Estima-se que 150 000 pessoas utilizem esse medicamento no mundo, a maior parte delas está nos Estados Unidos. Lá, o composto foi aprovado em 2012 e seu uso cresce a cada ano. Um exemplo do impacto desse tipo de estratégia é a cidade de São Francisco, na Califórnia. Após a adoção do Truvada, o número de novos casos caiu quase 20% de 2013 para 2014.
Entre os americanos, o comprimido é popular na comunidade gay. O Grindr, um dos maiores aplicativos de encontros para esse público, acrescentou no ano passado a possibilidade utilizar o termo ‘on PrEP’ no perfil do usuário. Quem assinala essa opção sinaliza aos seus possíveis parceiros que está se protegendo do HIV. O mesmo aplicativo também acrescentou no início deste ano um novo ‘gaymoji’ relacionado à Prep — o emoji é um comprimido azul, igual ao Truvada.
As principais dúvidas sobre a Prep
Como funciona o medicamento? Ele bloqueia a entrada do vírus HIV no DNA das células de defesa do organismo, impedindo a sua replicação. A taxa de eficácia é de até 99%, segundo os estudos clínicos, desde que tomado corretamente. A indicação é de um comprimido, uma vez ao dia, que deve ser tomado regularmente, sem interrupções.
O uso da Prep exclui a necessidade do preservativo na relação sexual? Não. Deve ser um complemento a outras estratégias de prevenção, como a camisinha e o aconselhamento médico. O preservativo é a arma mais eficaz para proteger contra o HIV e evitar o contágio por outras doenças sexualmente transmissíveis, como a sífilis e a hepatite B.
Para quem a Prep é indicada? Para qualquer pessoa que tenha alto risco de infecção por HIV e que falha em se proteger adequadamente durante as relações sexuais. No Programa Prep Brasil, por exemplo, são elegíveis os homens que fazem sexo com homens, travestis e mulheres transexuais, que tenham praticado sexo anal sem preservativo com dois ou mais parceiros nos últimos 12 meses.
Tem efeitos colaterais? Sim. O efeito adverso mais grave é a insuficiência renal, que pode acometer 5% das pessoas. Por isso, quem utiliza o medicamento deve fazer acompanhamento trimestral para avaliar como está a saúde dos rins. Além disso, 16% relatam efeitos gastrointestinais, como náuseas e dores abdominais. Esses sintomas tendem a ser transitórios e a desaparecer após uso contínuo.
Quem inicia a Prep deve utilizá-la para sempre? Não necessariamente. Um exemplo seria um casal sorodiscordante que gostaria de ter um filho. O marido tem HIV, mas está com carga viral indetectável. A mulher pode utilizar o medicamento até engravidar, sem correr risco de contágio. Ou ainda um homem gay solteiro que relata dificuldades de usar a camisinha em todas as relações casuais. Nesse caso, o composto pode garantir uma proteção extra. Ele poderia interromper o uso quando decidir ter um parceiro fixo.

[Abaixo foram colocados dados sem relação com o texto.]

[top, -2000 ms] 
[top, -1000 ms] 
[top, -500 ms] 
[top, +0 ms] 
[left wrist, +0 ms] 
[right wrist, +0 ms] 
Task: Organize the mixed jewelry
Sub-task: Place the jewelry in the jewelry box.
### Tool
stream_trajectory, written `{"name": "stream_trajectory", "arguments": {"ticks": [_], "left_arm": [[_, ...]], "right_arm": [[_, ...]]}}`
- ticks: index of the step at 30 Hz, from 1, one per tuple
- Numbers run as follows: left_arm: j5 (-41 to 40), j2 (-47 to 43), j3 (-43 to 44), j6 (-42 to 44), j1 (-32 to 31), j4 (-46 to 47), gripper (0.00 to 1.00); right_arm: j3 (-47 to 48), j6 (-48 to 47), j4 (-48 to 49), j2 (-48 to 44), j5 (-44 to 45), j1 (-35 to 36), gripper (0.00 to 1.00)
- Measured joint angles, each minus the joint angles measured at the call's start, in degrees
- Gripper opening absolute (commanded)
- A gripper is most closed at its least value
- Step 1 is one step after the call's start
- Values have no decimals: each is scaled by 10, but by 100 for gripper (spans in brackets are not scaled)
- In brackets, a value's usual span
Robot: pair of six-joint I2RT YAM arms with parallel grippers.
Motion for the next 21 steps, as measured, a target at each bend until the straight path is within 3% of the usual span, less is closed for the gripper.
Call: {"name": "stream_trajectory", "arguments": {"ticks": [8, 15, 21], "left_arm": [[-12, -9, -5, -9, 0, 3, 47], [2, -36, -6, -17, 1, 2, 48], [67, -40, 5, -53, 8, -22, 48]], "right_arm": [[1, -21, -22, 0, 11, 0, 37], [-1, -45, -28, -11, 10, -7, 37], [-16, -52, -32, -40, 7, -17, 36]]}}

A bebida alcoólica tira o efeito da Prep? Não. A eficácia do Truvada é reduzida se não for utilizado corretamente.
Quem esqueceu uma vez de usar a camisinha deve usar a Prep? Não, nesse caso, a indicação é a utilização da terapia de pós-exposição. Deve-se procurar um serviço de saúde em até 72 horas para iniciar o esquema profilático com duração de 28 dias.
O Truvada pode aumentar a resistência ao HIV? Não. De acordo com a farmacêutica Gilead, o uso da Prep com Truvada não causa nenhum tipo de resistência ao vírus, desde que o usuário seja HIV negativo. Por isso, a empresa ressalta, é importante que o médico se assegure dessa condição e que a testagem para o HIV seja repetida a cada três meses.